## PROBLEM DESCRIPTION
Please report each line in the material below that includes "single".

## GIVEN DATA
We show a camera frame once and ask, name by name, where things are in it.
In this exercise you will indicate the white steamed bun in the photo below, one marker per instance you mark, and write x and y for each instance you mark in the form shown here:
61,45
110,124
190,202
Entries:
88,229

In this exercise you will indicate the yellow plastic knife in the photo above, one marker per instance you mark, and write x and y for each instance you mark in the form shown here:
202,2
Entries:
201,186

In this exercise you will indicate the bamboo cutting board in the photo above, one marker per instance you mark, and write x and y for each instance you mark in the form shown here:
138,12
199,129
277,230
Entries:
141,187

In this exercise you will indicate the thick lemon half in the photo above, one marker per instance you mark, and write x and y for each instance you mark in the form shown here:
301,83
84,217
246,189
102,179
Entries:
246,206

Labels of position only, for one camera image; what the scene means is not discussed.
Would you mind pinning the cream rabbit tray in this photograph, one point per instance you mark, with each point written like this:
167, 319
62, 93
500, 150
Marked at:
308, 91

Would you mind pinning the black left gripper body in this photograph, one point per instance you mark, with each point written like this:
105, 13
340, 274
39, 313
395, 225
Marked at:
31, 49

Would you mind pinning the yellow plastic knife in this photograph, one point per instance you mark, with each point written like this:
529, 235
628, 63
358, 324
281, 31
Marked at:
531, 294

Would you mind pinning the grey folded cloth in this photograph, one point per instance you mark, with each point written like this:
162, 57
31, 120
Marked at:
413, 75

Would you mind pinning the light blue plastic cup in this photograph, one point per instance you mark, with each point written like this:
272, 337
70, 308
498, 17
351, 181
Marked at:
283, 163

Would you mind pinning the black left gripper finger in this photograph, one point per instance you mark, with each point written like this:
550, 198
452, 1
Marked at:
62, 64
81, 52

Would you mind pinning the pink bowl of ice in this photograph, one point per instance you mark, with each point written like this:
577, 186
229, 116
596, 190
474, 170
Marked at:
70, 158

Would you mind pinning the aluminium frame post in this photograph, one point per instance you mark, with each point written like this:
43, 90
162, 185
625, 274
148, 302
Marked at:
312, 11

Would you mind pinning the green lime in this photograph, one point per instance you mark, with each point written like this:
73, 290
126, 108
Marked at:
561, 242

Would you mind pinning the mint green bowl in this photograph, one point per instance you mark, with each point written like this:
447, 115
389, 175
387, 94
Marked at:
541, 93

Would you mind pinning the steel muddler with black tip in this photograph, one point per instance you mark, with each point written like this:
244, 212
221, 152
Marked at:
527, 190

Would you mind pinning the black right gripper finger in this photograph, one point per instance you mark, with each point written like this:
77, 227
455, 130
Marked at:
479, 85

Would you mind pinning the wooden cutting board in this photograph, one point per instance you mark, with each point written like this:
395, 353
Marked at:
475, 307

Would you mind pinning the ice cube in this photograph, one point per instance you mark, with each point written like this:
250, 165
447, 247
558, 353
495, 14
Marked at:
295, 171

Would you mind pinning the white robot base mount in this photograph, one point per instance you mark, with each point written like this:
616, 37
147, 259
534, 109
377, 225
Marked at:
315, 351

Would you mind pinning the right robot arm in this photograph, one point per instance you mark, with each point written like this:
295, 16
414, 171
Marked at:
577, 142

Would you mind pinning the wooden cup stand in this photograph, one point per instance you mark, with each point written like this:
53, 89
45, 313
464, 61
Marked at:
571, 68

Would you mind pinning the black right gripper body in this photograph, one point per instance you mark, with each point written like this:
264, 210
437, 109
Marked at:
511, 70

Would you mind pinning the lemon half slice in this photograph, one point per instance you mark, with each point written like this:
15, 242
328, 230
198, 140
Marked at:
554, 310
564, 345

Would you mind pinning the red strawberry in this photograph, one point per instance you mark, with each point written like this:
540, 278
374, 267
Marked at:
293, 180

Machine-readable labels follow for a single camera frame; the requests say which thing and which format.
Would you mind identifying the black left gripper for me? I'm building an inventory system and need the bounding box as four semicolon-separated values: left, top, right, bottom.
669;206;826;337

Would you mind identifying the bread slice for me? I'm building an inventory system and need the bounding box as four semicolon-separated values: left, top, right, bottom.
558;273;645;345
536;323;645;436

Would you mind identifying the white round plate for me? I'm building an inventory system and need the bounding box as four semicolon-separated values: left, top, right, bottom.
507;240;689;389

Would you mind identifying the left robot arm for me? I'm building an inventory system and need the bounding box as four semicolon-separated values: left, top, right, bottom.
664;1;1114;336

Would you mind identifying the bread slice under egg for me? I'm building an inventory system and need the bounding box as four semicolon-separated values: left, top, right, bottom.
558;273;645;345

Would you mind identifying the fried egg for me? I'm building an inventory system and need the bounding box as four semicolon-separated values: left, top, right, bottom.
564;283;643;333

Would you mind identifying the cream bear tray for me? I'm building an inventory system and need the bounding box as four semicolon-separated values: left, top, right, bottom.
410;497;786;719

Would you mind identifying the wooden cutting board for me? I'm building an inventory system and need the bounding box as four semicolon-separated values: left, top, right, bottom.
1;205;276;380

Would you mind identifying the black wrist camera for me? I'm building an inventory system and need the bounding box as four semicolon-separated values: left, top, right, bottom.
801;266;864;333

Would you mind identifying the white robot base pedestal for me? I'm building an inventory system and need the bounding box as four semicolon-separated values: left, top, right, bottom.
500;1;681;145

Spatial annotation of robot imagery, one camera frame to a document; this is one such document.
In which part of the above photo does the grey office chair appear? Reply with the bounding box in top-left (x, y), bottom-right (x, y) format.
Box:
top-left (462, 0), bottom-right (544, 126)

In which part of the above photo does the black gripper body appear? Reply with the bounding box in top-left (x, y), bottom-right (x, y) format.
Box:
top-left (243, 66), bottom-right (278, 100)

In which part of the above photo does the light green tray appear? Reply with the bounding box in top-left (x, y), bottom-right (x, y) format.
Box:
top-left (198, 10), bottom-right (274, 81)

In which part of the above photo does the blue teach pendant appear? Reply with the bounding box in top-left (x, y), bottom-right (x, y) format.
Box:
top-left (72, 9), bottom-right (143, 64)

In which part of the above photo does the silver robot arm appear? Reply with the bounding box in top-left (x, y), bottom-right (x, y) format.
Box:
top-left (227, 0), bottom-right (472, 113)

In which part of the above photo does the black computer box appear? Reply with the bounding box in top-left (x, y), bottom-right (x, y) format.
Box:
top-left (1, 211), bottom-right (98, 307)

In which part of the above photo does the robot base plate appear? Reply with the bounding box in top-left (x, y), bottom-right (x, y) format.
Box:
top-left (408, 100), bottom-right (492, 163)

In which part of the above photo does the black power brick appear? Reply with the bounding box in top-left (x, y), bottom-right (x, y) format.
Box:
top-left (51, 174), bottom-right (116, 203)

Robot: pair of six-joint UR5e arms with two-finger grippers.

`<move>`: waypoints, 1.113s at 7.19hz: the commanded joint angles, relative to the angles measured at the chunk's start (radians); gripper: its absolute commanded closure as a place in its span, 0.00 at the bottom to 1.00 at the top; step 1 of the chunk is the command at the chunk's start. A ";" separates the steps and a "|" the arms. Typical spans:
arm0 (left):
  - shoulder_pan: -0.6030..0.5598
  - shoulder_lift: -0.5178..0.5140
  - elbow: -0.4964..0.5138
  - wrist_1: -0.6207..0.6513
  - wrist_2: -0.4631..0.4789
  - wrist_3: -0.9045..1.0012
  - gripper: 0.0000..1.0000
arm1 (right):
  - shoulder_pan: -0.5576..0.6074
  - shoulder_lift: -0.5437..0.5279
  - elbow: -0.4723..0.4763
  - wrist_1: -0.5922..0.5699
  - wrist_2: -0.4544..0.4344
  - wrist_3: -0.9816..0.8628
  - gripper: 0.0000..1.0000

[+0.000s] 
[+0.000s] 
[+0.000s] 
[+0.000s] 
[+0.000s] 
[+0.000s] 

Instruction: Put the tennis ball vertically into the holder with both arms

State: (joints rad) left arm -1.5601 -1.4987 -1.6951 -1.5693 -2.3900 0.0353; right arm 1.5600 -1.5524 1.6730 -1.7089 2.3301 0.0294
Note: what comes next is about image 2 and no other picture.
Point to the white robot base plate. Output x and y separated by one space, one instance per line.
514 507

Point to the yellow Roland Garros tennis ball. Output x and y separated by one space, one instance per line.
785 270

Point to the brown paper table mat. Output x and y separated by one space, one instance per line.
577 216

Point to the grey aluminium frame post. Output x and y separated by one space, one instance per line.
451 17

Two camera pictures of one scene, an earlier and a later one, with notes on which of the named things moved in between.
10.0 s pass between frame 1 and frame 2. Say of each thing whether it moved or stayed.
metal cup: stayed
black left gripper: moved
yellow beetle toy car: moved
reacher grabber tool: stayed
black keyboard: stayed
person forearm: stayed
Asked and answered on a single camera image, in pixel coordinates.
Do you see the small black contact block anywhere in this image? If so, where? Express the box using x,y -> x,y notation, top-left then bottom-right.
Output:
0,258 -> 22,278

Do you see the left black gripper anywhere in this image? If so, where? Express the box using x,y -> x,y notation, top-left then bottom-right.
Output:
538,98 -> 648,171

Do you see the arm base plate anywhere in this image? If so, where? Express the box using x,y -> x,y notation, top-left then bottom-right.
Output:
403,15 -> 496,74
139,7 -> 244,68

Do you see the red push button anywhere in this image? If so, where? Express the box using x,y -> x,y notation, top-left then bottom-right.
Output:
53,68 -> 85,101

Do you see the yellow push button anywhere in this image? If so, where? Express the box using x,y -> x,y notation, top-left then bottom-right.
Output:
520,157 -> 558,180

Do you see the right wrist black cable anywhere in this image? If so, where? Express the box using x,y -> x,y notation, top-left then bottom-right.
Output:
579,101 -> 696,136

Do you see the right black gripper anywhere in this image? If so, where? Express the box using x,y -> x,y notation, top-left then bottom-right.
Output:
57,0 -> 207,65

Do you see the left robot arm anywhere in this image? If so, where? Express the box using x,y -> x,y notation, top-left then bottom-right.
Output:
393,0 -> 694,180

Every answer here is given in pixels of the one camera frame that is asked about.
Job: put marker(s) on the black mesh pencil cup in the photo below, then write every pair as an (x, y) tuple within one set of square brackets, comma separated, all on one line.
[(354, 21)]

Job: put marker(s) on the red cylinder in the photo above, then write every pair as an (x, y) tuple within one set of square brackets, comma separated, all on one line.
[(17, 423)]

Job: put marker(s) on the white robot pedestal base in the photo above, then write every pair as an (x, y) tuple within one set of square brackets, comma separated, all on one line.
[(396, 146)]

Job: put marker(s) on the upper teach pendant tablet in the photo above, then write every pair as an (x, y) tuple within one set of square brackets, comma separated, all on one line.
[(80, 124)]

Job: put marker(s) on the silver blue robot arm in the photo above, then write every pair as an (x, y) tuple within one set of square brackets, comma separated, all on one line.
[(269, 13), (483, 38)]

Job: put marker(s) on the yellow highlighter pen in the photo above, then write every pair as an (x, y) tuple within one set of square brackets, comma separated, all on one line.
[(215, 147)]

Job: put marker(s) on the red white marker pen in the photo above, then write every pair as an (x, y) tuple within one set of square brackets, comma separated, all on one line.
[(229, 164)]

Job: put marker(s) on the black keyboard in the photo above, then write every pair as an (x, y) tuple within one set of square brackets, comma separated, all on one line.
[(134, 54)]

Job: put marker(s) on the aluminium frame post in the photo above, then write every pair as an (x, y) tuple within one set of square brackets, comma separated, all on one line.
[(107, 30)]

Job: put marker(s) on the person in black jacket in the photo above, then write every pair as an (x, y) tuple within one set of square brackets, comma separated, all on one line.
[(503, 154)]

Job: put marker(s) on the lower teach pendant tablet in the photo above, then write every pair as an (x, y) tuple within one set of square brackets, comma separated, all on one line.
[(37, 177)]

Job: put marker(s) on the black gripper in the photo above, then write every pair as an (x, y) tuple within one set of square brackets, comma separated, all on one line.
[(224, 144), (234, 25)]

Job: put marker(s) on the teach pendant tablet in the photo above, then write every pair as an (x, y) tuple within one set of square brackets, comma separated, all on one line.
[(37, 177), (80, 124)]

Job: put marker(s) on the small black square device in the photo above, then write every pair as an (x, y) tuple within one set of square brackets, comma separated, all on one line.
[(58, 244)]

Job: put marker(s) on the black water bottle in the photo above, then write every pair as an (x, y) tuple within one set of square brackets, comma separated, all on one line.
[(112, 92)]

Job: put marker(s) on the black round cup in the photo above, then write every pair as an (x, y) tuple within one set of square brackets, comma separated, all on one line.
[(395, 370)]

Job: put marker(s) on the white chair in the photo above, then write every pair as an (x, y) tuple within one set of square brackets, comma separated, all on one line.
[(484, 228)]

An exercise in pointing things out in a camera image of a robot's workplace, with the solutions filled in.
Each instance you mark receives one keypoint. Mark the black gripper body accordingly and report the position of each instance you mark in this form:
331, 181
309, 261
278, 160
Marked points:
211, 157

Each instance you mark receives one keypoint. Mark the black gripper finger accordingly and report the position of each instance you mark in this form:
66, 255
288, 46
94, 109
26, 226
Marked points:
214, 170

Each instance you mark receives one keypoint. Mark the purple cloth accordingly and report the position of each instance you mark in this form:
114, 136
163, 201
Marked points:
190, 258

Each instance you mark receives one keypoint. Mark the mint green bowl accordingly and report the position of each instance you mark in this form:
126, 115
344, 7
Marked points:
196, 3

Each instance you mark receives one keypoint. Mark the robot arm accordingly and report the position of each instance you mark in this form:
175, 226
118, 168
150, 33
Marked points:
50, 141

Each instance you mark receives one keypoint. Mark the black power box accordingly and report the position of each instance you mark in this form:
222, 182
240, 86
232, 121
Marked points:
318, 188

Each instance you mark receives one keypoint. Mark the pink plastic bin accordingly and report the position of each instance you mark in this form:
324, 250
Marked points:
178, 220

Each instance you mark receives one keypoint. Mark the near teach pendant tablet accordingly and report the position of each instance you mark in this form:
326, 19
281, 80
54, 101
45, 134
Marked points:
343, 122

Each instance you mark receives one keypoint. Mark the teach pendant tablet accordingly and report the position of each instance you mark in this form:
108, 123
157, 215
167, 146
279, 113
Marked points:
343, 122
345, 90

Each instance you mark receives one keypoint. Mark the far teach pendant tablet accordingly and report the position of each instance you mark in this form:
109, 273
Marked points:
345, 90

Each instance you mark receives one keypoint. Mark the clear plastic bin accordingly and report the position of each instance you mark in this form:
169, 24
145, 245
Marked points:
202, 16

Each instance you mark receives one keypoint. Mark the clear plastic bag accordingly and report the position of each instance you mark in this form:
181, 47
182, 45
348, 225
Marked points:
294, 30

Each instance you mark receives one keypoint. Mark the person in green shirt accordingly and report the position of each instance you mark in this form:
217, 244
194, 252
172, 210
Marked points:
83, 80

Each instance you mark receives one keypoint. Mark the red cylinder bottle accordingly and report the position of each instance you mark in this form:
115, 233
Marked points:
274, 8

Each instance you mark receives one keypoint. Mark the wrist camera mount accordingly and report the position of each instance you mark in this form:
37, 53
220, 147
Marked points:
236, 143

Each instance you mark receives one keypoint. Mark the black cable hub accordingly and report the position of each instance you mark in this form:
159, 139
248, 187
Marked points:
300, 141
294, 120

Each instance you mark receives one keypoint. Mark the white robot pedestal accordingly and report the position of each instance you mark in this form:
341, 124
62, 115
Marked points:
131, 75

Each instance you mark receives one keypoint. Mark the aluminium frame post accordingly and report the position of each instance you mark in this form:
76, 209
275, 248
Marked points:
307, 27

## SOLUTION TO THE PROBLEM
Machine-readable labels follow for a single camera frame; the requests say which thing and which format.
Asked and answered on a single camera image, in pixel coordinates.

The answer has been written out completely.